From One Label to Many
During the periods of reduced research funding now referred to as “AI winters”, work on ideas that we currently call “AI” did not stop completely. Instead, researchers changed the way they presented their proposed research to funders, avoiding the term “artificial intelligence” in favour of other terminology. Some examples of this terminology were as broad and fuzzy as “AI” itself, but others were specific, precise, and specialised to the particular techniques being researched.
Look inside a modern textbook on AI, and you’ll see a very large number of chapters, each dedicated to the different technical approaches which give rational agents their rationality and agency. Instead of labelling everything as being the same because it involves these two features, the textbooks organise AI research as the researchers themselves do: by separating out different techniques using different labels.
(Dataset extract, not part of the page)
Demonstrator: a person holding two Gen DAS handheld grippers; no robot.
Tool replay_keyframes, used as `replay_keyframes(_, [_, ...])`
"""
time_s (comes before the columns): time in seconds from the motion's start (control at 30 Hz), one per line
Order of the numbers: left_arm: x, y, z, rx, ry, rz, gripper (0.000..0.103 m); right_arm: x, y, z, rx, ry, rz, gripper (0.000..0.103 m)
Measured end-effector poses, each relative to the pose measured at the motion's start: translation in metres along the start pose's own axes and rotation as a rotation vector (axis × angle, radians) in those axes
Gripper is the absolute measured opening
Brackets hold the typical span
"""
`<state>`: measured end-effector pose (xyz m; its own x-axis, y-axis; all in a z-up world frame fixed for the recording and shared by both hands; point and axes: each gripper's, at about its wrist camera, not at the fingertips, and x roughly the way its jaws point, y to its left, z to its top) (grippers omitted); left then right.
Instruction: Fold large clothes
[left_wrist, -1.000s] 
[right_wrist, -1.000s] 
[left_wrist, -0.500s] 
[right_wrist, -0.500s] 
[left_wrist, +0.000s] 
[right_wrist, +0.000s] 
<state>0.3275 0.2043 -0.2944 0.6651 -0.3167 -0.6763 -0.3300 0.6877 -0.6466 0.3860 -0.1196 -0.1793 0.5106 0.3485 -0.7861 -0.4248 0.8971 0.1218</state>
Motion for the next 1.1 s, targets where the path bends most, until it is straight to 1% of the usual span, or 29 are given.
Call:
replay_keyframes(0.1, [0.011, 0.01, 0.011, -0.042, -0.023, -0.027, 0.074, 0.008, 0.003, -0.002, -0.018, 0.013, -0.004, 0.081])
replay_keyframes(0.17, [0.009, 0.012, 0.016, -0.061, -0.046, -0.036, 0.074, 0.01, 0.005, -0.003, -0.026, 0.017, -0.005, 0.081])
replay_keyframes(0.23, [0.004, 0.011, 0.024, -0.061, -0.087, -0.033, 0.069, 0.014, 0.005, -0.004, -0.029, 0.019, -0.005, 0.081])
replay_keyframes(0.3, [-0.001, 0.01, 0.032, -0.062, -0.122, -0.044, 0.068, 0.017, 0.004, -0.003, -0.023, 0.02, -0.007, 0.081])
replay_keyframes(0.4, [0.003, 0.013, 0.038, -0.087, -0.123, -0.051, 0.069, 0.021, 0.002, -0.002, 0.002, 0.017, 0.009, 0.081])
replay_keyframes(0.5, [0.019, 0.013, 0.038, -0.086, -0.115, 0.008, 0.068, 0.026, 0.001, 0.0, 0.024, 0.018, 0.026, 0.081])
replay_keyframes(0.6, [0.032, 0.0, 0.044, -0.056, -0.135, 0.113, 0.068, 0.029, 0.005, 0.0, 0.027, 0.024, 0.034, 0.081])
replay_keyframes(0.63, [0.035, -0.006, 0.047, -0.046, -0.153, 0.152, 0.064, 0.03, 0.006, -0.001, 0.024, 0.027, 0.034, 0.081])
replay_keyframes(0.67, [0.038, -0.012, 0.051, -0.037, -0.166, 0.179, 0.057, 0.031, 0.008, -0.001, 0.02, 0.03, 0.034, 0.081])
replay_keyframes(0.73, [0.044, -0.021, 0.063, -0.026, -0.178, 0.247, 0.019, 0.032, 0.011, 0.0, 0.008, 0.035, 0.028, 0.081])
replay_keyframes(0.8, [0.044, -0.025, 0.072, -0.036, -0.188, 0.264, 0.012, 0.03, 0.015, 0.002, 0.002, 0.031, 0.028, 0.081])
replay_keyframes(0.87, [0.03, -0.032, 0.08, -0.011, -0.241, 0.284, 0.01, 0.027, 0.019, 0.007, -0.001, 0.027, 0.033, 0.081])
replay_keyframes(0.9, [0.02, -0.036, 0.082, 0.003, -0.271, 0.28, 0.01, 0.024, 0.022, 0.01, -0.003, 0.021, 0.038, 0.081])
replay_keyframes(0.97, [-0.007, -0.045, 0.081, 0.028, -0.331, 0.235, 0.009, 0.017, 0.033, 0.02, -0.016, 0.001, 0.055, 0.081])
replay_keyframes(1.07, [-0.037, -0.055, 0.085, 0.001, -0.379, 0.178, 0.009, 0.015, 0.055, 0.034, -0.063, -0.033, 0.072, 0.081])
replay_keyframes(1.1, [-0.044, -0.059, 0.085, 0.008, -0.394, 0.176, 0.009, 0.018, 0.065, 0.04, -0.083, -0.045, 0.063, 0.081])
It is clearly important for the public to have an accurate understanding of what artificial intelligence is and is not; but we can hardly expect everybody to understand the details of the many different techniques applied in the field. Fortunately, it’s not necessary for everyone to have such an understanding.
The “AI” label causes problems because it encourages non-experts (i.e. most of us) to conflate a broad range of different tools, techniques and technologies, and to think of these very different things as being the same (and representative of AI research). The main thing we need to do to counteract this is to recognise that, regardless of their technical details, the various techniques used in AI are different from one another and should be judged independently. A simple way for us to do this is by learning some new names for specific forms of AI; and to prevent misunderstandings about the social consequences of AI, it would be especially useful if these names could distinguish forms of AI by the differences in their potential social impacts.
A discussion of the viability or usefulness of such a classification system is beyond the scope of this article; but as the influence of AI continues to grow, it will be increasingly important for us all to develop a nuanced understanding of the various things which make up AI, however we may go about doing so.
An End and a Beginning
At the end of this article, and at the beginning of another decade, it’s tempting to close with some predictions about the near future of AI. Will there be another AI winter soon? Will companies move away from using “AI” as a branding tool? Will ordinary people become aware of the real diversity of different things currently referred to as “AI”? And will people be empowered to decide how they want to live with the many forms of AI that will undoubtedly continue to develop in the coming years? The future is too uncertain to let us predict the answers to these questions now; but, as we begin the new decade and as AI continues to progress, we will all have a part in deciding, through our actions, what the answers to these questions will be.
Kurzweil, R. (1990). The Age of Intelligent Machines. MIT Press.
Poole, D., Mackworth, A., and Goebel, R. (1998). Computational intelligence: A logical approach. Oxford University Press.
Russell, S., and Norvig, P. (2009). Artificial intelligence: a modern approach. Prentice Hall.
Turing, A. (1950). Computing machinery and intelligence. Mind, 59(236), p.433.
Von Neumann, J., & Kurzweil, R. (2012). The computer and the brain. Yale University Press.